Now, take a look at the second step – the “Sign-In Page”. This time, only 67% of visitors continued on to step 3, with 1,317 of those visitors exiting the site entirely! That is a lot of lost people! Why did they leave? Well as it turned out, this particular page had a very frustrating and annoying “Create an Account” feature that did not provide customers with an option to shop anonymously, or as a guest, without having to create a username and password for the website. You simply couldn’t get around this issue, which was very frustrating to many customers, so, a lot of them went on to other pages or left the site altoghether, which is not good news.
Since then, they have repaired this issue – and guess what started happening? Their conversion rate and Ecommerce revenue started climbing, just by making one change to their shopping cart pages!
This is a perfect example of how the Funnel Visualization report can serve as an alert system to the health and prosperity of a particular path of pages on your website that leads to a Goal – in this case, a website’s shopping cart. How else would this website’s marketing and IT department have known about the frustrations of their customers?
Is there a certain % of people that should continue to a next-step in a funnel? What’s a good “step-continuation” rate?
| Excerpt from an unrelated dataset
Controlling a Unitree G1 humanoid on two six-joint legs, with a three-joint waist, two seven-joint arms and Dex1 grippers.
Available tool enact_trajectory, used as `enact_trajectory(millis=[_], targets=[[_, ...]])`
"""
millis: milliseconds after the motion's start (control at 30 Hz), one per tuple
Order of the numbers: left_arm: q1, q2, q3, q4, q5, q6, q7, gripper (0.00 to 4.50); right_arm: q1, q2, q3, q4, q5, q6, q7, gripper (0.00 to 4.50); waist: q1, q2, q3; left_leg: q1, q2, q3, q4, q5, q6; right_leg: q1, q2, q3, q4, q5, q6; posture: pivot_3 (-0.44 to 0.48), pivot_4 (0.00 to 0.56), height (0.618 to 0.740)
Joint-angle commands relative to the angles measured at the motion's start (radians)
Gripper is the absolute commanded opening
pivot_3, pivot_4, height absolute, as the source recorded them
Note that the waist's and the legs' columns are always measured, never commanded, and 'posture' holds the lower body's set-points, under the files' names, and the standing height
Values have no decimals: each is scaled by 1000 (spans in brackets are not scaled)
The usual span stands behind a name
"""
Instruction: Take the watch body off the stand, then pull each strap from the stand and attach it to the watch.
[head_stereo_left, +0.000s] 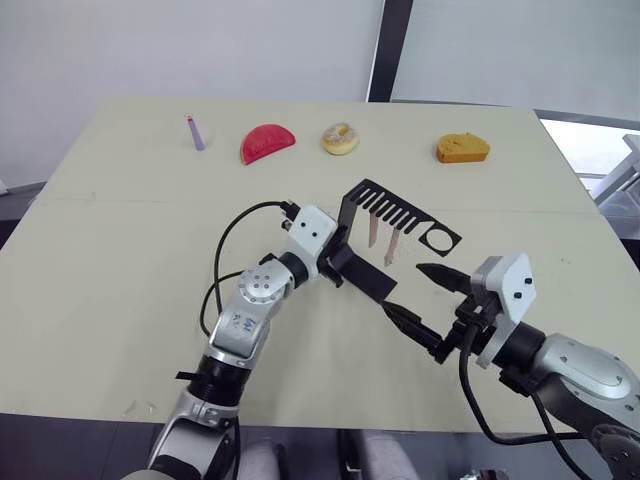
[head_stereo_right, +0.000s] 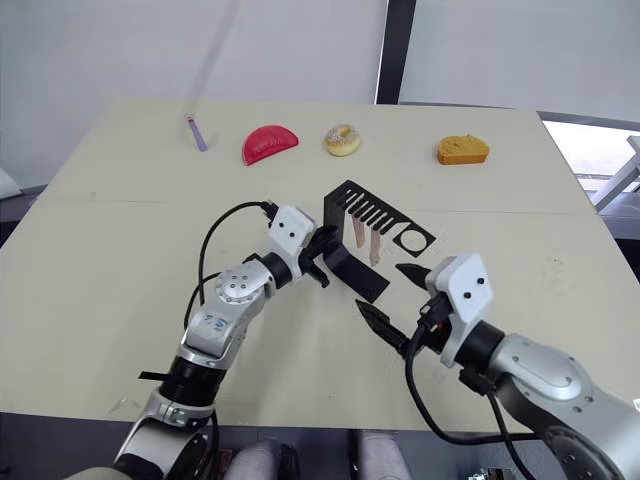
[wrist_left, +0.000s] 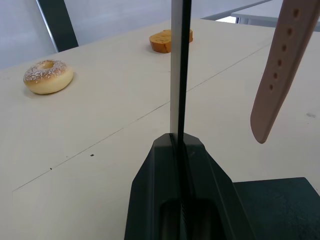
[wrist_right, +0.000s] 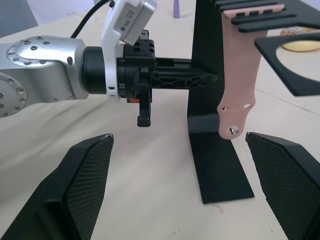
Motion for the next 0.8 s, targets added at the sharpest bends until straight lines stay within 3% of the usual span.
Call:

Ah, the 64 million dollar question! I’ll say this – you will never have a 100% “Funnel Step Continuation” rate (or, a 0% Funnel Abandonment rate). I would say that any step in the 90% range and higher is doing pretty well. Anything in the 70’s or 80’s should be cause for moderate concern, and you should open up a high priority trouble ticket, because any step that is losing 20% or 30% of it’s customers is a very substantial amount. Anything in the 60%-50% range or below means that you need to stop whatever it is that you are doing, sound the general alarm and wake the neighbors up, because there is a pretty serious issue going on – especially if your Funnel represents the pages of an Ecommerce Shopping Cart.
(Hey, there’s no shame in taking your Goal Funnel seriously. You should take it seriously – your livelihood probably depends on your website’s success, and how your website’s visitors interact with the pages in your funnel will affect the overall number of sales or leads your website generates).
Is there any other advice that you can give us?
I’ll answer your question with a question of my own: What is the shortest distance between two points? It’s a straight line. Keeping that in your mind will help you with your analysis – and help you understand why your website’s visitors may be leaving your site before filling out your Lead Generation form, or before they buy something from your online store.